Students in Project Lead the Way POE class have been working diligently and having fun in anticipation of the upcoming face-off against area high schools and colleges. From different concepts to a final design, students have been encouraged to think outside of the box to invent a robot to battle in the competition. The design that seems to be sticking with the students is a wedge design.
Elizabeth Wirrig '11 took notes on the dimensions of the robot as well as drew a scaled design on paper. Students then uploaded the dimensions in a computer aided design program or CAD before beginning their construction of the bot. According to teammate Justin Overman '10, "Our initial design was a pyramid shape for the robot,” but the group agreed upon the simple wedge design which they judged to be more effective.
Categories that the battle bots will be judged on at the competition in Upper Valley include aggression, control, and damage.

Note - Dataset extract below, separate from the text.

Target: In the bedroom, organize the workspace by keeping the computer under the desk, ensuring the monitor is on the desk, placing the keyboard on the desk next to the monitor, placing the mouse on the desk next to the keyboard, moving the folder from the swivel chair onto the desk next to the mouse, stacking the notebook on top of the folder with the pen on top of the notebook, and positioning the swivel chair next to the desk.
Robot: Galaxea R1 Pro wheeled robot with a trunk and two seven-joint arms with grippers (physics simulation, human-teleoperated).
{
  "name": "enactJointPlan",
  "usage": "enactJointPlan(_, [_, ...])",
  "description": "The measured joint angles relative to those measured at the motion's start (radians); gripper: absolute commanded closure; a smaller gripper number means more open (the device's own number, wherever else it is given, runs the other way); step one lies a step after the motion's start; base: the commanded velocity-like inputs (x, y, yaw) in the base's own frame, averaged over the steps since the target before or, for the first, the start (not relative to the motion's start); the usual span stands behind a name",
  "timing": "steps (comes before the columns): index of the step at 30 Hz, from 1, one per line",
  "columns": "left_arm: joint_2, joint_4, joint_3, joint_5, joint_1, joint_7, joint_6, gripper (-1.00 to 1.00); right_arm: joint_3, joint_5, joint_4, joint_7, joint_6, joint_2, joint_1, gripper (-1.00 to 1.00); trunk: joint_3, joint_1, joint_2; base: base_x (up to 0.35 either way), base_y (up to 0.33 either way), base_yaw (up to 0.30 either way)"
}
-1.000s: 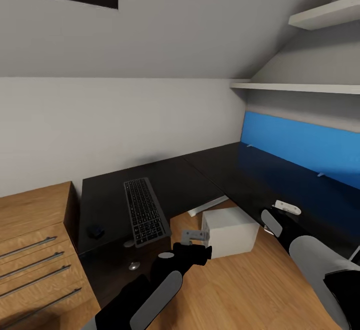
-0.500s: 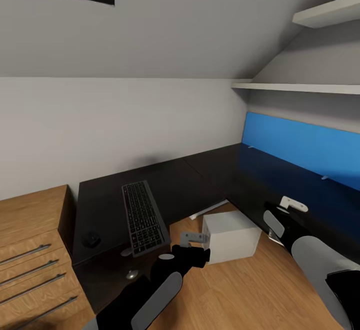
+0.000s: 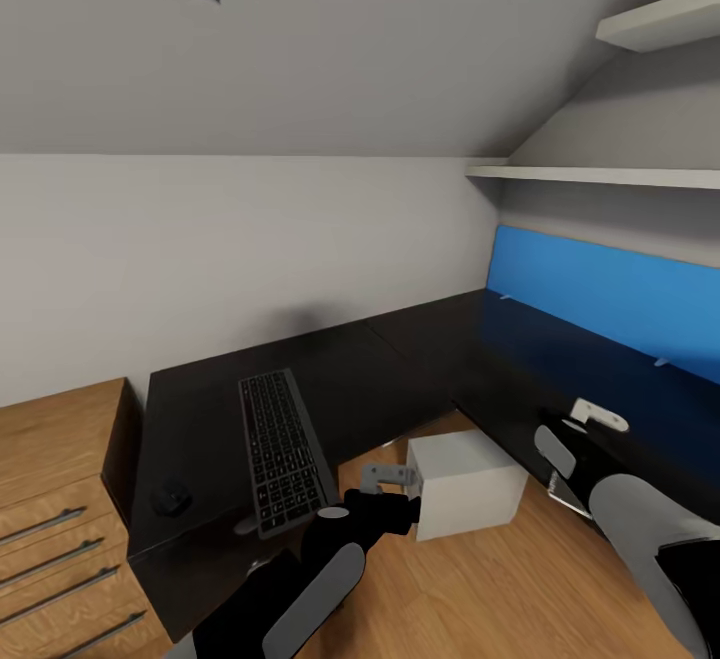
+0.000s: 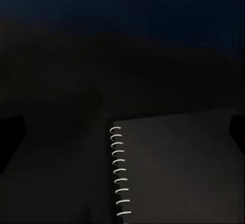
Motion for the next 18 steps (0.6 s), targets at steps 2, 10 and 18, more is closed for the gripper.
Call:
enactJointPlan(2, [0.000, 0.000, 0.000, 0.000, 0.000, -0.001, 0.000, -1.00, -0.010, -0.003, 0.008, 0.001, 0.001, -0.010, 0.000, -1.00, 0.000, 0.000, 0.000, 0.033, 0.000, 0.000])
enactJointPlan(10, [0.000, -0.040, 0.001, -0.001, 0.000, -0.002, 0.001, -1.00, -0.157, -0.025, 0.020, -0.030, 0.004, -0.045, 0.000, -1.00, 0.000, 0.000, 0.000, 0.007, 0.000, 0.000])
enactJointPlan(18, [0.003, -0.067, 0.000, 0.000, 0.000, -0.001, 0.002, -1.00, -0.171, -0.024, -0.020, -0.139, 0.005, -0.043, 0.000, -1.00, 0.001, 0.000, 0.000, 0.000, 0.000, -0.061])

Students plan to incorporate all these factors into their latest design and are eager to enter their Eagle bot into the ring.
POE and Introduction to Engineering classes are a part of the STEMM program at Chaminade Julienne. As their instructor, Bob Young oversees the students' project, but requires them to take all parts of the work in to their own hands—he's on hand to offer advice, but from start to end, it is the students' project. This is the second year he has taught this class, and the first time CJ's students will have an entry in competition.
Young believes that one of the main benefits to the program is that students learn time management skills because of their other curricular and post-curricular involvements. “Students benefit from meeting deadlines, working hands-on, and learning about time management,” he said.
The class itself offers students considering majors in college like industrial engineering, mechanical engineering, and other science and math-based fields the opportunity to work on smaller projects with the benefit of a collaborative atmosphere. In addition to the battle bot project, Joseph Sculpski '10, is working on his dark and light marble sorter, which according to Scupski, “uses light cells and gates separate the marbles.”